Front Page Summer 2007 Chronicle Conversations with Renaissance Students
 



Conversations with Renaissance Students

Isaac Holeman CAS '08

Isaac Holeman CAS '08 s07

researcher
singer
political activist
health care advocate

From his seat in the audience at the Western Regional International Health Conference last year, Isaac Holeman held up his hand and asked a question: "What role do you see students playing in health care reform?"

The next thing he knew, he was playing a very big role in the Archimedes Movement, a health care reform initiative started by former Oregon governor John Kitzhaber, M.D. Isaac started attending the group's meetings, formed the first college chapter the movement at Lewis & Clark, and now leads the movement's "Young and Healthy" interest group. "I'm deeply convinced that universal access is the only economically viable model for health care," says Isaac. "Other systems promote inefficiency because they don't acknowledge the full moral and economic value of each person."

Isaac is pursuing a major in biochemistry and molecular biology and a minor in political economy at Lewis & Clark.
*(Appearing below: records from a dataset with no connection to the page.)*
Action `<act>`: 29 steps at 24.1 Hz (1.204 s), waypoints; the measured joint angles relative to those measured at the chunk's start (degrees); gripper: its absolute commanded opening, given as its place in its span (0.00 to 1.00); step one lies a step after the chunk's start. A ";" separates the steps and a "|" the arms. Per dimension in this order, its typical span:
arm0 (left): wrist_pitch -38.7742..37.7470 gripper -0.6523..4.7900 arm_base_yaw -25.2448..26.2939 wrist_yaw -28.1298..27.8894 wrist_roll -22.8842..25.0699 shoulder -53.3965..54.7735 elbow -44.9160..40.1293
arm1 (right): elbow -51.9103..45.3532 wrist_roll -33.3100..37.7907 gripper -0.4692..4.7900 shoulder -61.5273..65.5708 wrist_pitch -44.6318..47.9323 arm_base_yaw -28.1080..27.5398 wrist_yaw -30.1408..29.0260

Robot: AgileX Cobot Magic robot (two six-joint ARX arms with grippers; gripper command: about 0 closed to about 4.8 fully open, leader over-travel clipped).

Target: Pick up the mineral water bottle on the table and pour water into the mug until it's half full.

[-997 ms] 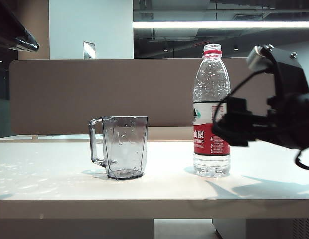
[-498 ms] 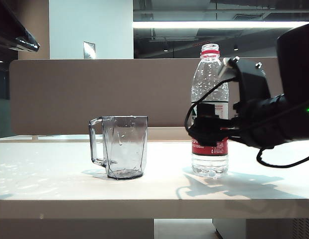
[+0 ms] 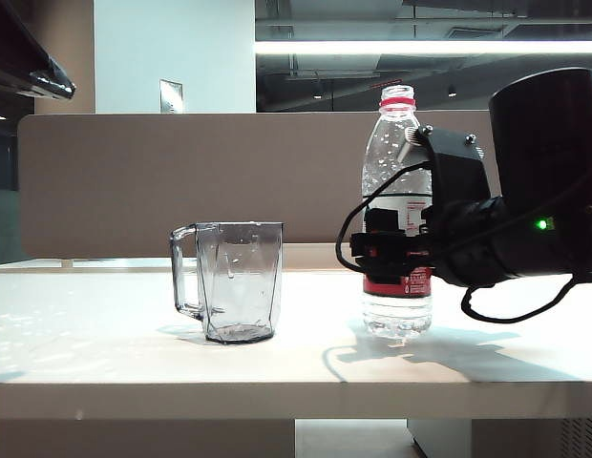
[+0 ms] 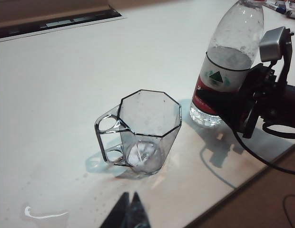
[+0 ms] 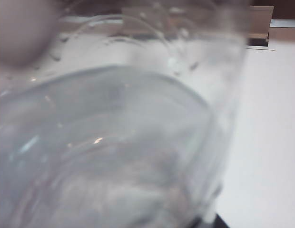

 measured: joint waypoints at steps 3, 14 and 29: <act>0.00 0.11 0.00 0.00 0.00 0.00 0.00 | 0.00 0.02 0.55 0.00 0.00 -0.02 0.04; 0.00 0.11 0.00 0.00 0.00 0.00 0.00 | -0.04 -10.43 0.46 -2.78 -4.39 0.00 0.11; 0.02 0.11 0.00 -0.02 0.00 0.00 0.00 | 6.84 -45.53 0.47 -13.79 -32.02 -0.02 10.23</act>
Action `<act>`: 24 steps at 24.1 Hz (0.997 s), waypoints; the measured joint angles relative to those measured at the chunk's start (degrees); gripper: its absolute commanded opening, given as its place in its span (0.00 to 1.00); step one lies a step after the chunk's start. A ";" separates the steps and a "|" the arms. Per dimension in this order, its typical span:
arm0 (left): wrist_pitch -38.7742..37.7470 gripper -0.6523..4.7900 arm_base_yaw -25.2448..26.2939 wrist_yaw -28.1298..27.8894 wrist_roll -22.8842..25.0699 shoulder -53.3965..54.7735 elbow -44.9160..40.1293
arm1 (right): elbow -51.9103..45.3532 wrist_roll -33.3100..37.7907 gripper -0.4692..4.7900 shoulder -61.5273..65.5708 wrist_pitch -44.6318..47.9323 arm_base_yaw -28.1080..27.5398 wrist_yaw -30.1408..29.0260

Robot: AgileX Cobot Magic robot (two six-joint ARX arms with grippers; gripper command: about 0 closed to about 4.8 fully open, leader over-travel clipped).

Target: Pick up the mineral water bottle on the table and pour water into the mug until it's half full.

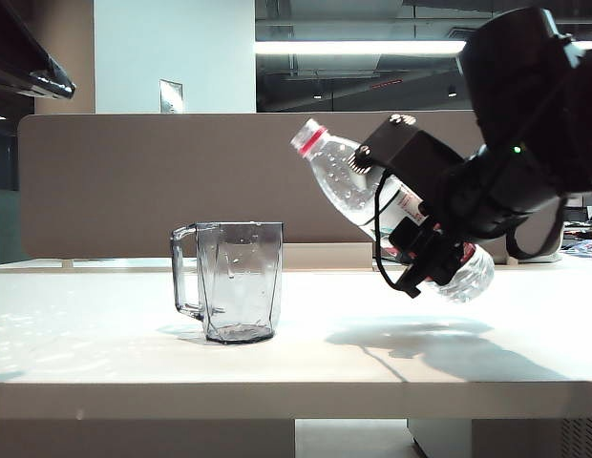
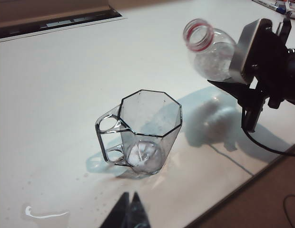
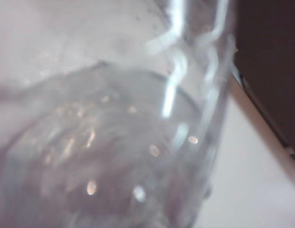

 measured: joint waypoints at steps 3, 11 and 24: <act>-0.02 0.11 0.00 0.02 0.00 0.02 0.00 | 1.99 -5.79 0.47 0.00 -1.42 0.00 0.74; -0.02 0.11 0.00 0.02 0.00 0.02 0.00 | 6.03 -22.32 0.47 -0.02 -1.90 0.00 4.52; -0.02 0.11 0.00 0.02 0.00 0.00 0.00 | 6.23 -39.98 0.47 -0.02 -1.81 0.00 4.55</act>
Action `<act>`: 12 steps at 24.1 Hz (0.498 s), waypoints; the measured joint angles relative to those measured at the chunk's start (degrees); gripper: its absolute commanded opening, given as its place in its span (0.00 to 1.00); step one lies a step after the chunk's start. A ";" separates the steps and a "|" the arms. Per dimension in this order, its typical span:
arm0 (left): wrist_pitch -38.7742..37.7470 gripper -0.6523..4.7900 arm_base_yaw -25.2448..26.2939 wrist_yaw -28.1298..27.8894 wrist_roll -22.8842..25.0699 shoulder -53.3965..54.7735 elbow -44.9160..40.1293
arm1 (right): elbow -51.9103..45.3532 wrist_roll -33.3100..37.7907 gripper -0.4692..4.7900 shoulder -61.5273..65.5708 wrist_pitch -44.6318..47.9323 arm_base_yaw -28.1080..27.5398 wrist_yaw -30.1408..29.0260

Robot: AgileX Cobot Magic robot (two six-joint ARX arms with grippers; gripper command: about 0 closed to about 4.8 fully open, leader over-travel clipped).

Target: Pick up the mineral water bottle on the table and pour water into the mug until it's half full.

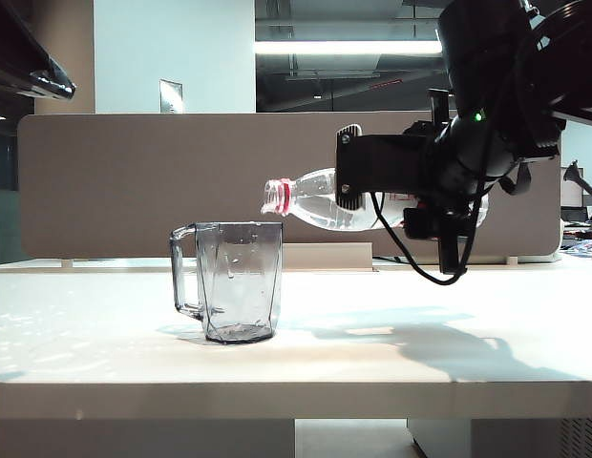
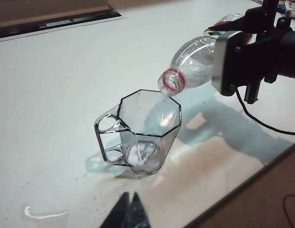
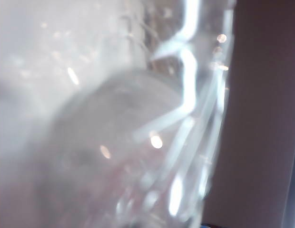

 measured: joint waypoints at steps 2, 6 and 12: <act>0.00 0.11 0.00 0.00 0.00 0.02 0.00 | 0.00 -0.74 0.47 0.02 0.09 0.00 0.02; 0.00 0.11 0.00 0.00 0.00 0.02 0.00 | 0.04 -3.78 0.47 0.00 3.34 0.00 0.04; 0.00 0.11 0.00 0.00 0.00 0.00 0.00 | 0.26 -5.09 0.47 0.00 5.01 0.00 0.42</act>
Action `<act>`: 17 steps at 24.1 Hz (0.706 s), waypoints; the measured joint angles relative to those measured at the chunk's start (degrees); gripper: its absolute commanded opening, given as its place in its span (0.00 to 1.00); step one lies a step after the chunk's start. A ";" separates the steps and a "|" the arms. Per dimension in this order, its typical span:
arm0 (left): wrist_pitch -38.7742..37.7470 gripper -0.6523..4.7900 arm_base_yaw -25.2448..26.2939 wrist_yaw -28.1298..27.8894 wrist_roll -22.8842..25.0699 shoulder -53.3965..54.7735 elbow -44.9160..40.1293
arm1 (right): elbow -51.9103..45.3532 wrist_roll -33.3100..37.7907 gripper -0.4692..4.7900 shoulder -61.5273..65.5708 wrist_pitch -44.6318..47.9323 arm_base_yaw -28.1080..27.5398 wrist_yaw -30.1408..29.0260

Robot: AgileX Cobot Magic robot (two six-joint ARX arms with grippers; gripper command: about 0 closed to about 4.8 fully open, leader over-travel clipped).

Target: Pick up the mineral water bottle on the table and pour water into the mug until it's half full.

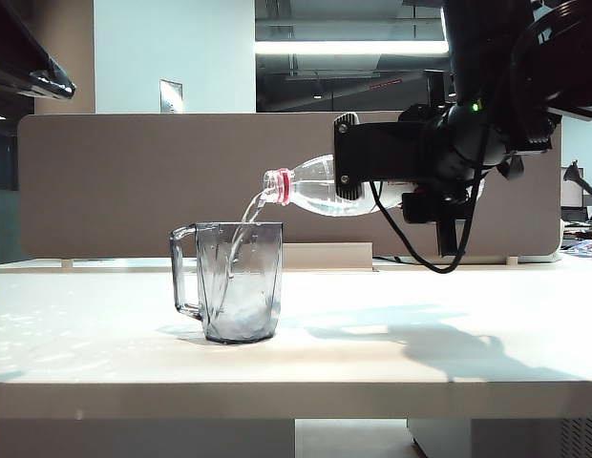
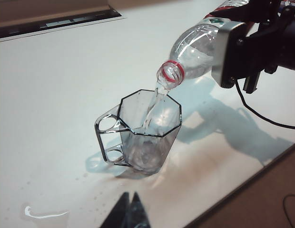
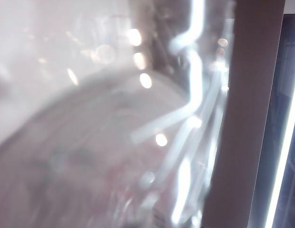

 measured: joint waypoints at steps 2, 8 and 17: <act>0.00 0.11 0.00 0.00 0.00 0.00 0.00 | -0.02 -0.17 0.47 0.00 -0.07 0.00 0.11; 0.00 0.11 0.00 0.00 0.00 0.00 0.00 | 0.28 -2.80 0.47 0.02 -0.15 0.00 0.20; 0.00 0.11 0.00 0.00 0.00 0.00 0.00 | 3.54 -3.13 0.47 0.00 0.39 0.00 0.59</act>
The two disciplines together, he believes, are helping him build a solid foundation for graduate studies leading toward a future in public health. "I see a huge need for change, and change requires leaders who can organize and provide vision for grassroots movements," says Isaac. "It's a great societal need, and it's one that I believe I may be able to fill."

Last summer, Isaac was one of a handful of first-year students selected for the competitive Rogers Science Research Program, in which he worked under biology department chair Deborah Lycan. Although he continues to be involved in molecular research with Lycan, which gives him a platform in science from which to speak, Isaac is driven by a desire to cure the ailing health care system. "I'd like to get the kinds of medicines and health care that are already mainstream in America to sub-Saharan Africa and Latin America and all the places that don't have access to them now," he says. "That kind of change is governed by political and economic structures, and will require political and economic solutions."

Isaac works hard, but he also makes time to sing with the College's popular a capella group, Momo and the Coop. "That's just so much fun," he says. "Another school might have put up barriers to how much I could do: you can't be a political economy minor if you're going to major in biochemistry; you can't be in a singing group if you want to spend a lot of time in a research lab; you can't be deeply connected to health care activism if you want to get good grades. But here at Lewis & Clark, I find a wonderful level of support for my diverse interests. I'm allowed to wear this hat of 'student,' and to be interested in anything and everything."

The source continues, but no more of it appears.